We’ve also seen Blackheaded Grosbeaks, Sharp-Shinned Hawks, Hummingbirds, Chickadees, Downy Woodpeckers, Great Horned Owls, Red-Tailed Hawk, Vireos who occupy ground spaces where dead leaves gather, and Warblers that generally take up residence on the fence lines in piles of limbs — how they chhh-chhhhh-chhhhh when a cat gets near!
It’s pretty nice out there.
Carly Nairn reports, “A new study reveals that greater bird biodiversity brings greater joy to people, according to recent findings from the German Center for Integrative Biodiversity Research. In fact, scientists concluded that conservation is just as important for human well-being as financial security … ‘According to our findings, the happiest Europeans are those who can experience numerous different bird species in their daily life, or who live in near-natural surroundings that are home to many species,’ says lead author Joel Methorst.”

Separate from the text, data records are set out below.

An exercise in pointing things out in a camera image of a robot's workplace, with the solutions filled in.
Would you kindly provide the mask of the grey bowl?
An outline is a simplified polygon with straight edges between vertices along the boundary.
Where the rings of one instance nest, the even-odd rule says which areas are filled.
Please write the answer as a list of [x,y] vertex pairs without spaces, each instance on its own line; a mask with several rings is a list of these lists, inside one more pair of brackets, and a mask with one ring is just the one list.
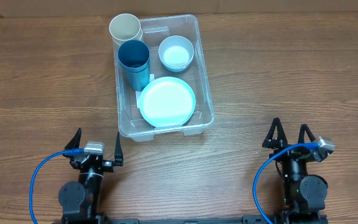
[[168,68],[189,66],[194,54],[195,49],[191,41],[180,35],[165,38],[158,47],[160,61]]

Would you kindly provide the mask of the blue cup bottom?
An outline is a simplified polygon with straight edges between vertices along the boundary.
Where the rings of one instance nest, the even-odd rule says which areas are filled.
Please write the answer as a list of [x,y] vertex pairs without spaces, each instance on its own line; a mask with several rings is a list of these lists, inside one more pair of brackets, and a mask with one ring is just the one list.
[[140,40],[128,40],[117,51],[121,67],[129,73],[150,74],[150,50]]

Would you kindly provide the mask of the clear plastic storage bin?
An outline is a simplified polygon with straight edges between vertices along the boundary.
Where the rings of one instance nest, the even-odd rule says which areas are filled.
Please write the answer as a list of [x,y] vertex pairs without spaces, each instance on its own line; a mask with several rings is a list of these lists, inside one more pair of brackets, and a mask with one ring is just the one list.
[[197,18],[138,19],[120,14],[113,39],[118,128],[134,141],[158,134],[201,134],[214,122]]

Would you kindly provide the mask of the light blue plate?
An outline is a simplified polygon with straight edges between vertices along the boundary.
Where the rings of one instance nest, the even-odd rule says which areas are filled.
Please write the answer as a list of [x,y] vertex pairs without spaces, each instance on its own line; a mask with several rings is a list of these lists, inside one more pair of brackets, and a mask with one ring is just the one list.
[[181,126],[193,115],[196,97],[187,82],[175,77],[157,78],[140,96],[142,117],[156,128]]

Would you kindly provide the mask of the blue cup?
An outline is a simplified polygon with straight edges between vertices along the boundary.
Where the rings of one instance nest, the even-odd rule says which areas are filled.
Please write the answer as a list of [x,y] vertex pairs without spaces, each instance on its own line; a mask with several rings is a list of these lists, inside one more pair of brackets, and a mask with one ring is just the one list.
[[129,73],[150,74],[150,50],[140,40],[128,40],[117,51],[121,67]]
[[124,72],[126,80],[135,91],[142,91],[150,82],[150,72],[143,70],[141,72]]

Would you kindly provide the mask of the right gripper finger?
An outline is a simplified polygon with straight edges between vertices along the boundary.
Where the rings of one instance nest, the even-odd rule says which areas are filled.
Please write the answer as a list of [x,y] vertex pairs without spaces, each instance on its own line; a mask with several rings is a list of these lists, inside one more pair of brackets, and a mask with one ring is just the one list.
[[302,124],[300,126],[300,133],[298,136],[298,143],[305,143],[305,135],[307,135],[307,137],[309,138],[309,140],[311,142],[315,141],[315,136],[313,135],[313,133],[311,132],[310,128],[308,127],[307,124]]
[[269,149],[283,149],[288,146],[288,141],[279,118],[274,118],[271,127],[265,137],[262,147]]

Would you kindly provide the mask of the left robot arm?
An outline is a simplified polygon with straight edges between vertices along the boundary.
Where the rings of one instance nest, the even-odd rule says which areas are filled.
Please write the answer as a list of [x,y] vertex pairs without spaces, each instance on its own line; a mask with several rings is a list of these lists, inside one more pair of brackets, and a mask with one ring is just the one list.
[[110,223],[110,219],[99,212],[98,207],[104,173],[113,173],[115,167],[124,163],[120,134],[116,135],[114,160],[105,160],[104,143],[97,141],[87,142],[82,152],[69,153],[79,148],[81,133],[79,128],[64,148],[63,156],[69,158],[72,168],[80,173],[77,181],[66,183],[59,191],[62,223]]

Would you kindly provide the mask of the cream cup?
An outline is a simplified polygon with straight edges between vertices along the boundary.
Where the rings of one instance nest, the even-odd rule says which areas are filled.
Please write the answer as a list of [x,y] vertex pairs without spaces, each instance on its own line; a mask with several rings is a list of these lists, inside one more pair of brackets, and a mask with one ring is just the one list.
[[[129,40],[139,40],[139,41],[144,41],[144,38],[143,38],[143,30],[141,29],[139,31],[139,33],[134,37],[134,38],[131,38]],[[127,40],[118,40],[118,39],[115,39],[113,38],[113,41],[115,44],[117,44],[118,46],[121,46],[124,42],[127,42]]]
[[129,40],[141,30],[140,20],[132,14],[120,14],[114,17],[109,24],[112,39]]

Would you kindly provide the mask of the blue cup top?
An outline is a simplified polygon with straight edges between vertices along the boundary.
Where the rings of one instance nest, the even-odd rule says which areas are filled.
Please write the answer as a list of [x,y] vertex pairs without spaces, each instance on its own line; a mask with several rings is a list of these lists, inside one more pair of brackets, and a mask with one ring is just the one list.
[[124,72],[126,80],[135,91],[142,91],[150,82],[150,72],[143,70],[141,72]]

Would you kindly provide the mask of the light blue bowl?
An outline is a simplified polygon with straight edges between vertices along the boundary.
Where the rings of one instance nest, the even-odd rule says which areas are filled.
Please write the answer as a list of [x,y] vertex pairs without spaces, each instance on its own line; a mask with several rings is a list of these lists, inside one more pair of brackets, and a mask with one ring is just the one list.
[[171,72],[182,72],[184,70],[186,70],[188,68],[188,65],[183,65],[180,67],[174,67],[174,66],[170,66],[170,65],[164,65],[166,69],[168,69]]

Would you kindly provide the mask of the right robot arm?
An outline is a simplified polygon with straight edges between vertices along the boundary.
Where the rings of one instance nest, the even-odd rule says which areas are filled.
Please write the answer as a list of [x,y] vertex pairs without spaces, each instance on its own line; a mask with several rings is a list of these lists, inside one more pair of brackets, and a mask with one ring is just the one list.
[[319,212],[325,209],[328,183],[307,171],[307,163],[322,162],[335,149],[334,143],[314,137],[307,124],[302,124],[298,143],[288,143],[279,118],[274,118],[262,146],[273,149],[264,167],[275,162],[283,180],[283,199],[286,209],[264,216],[268,223],[327,223]]

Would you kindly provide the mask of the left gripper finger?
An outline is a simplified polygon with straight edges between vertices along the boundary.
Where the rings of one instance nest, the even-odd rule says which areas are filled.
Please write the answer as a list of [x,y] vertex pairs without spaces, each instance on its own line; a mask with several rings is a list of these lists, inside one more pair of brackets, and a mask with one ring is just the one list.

Sitting at the table over my breakfast, I can watch the birds across the yard, on the feeders, in the trees, shrubs and on the lawn. Of course, squirrels make up a lot of the activity out there, (did I mention my wife feeds them?) but we also have a resident bunny (or two?) that appears when the dog isn’t present. Sometimes I will add a little background music (to sooth my savage breast) while I watch, to complement the calm I feel from being in touch with nature.
Nairn continues, “According to the study authors, birds are some of the best indicators of biological diversity in any given area because they are usually seen or heard in their environments, especially in urban areas. However, more bird species were found near natural green spaces, forested areas and bodies of water … ‘Nature conservation therefore not only ensures our material basis of life, but it also constitutes an investment in the well-being of us all,’ says Methorst.”
“For every bit of darkness
There’s a little bit of light
For every bit of hatred
There’s a little bit of love
For every cloudy morning, there’s a midnight moon above”
“So don’t you forget
You must search ‘til you find the bluebird
You will find peace and contentment forever
If you will—”
“Be like I, hold your head up high
‘Til you see a ray of light and cheer
And so remember this, life is no abyss
Somewhere there’s a bluebird of happiness”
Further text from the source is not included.